Hyperinsulinism induced by targeted suppression of beta cell K ATP channels

ATP-sensitive K + (K ATP ) channels couple cell metabolism to electrical activity. To probe the role of K ATP in glucose-induced insulin secretion, we have generated transgenic mice expressing a dominant-negative, GFP-tagged K ATP channel subunit in which residues 132–134 (Gly-Tyr-Gly) in the selectivity filter were replaced by Ala-Ala-Ala, under control of the insulin promoter. Transgene expression was confirmed by both beta cell-specific green fluorescence and complete suppression of channel activity in those cells (≈70%) that did fluoresce. Transgenic mice developed normally with no increased mortality and displayed normal body weight, blood glucose levels, and islet architecture.
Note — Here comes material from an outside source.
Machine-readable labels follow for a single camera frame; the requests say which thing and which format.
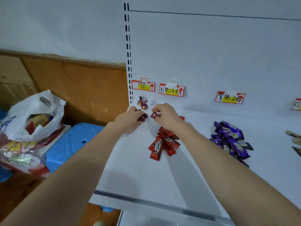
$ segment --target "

However, hyperinsulinism was evident in adult mice as ( i ) a disproportionately high level of circulating serum insulin for a given glucose concentration (≈2-fold increase in blood insulin), ( ii ) enhanced glucose-induced insulin release from isolated islets, and ( iii ) mild yet significant enhancement in glucose tolerance. Enhanced glucose-induced insulin secretion results from both increased glucose sensitivity and increased release at saturating glucose concentration. The results suggest that incomplete suppression of K ATP channel activity can give rise to a maintained hyper insulinism.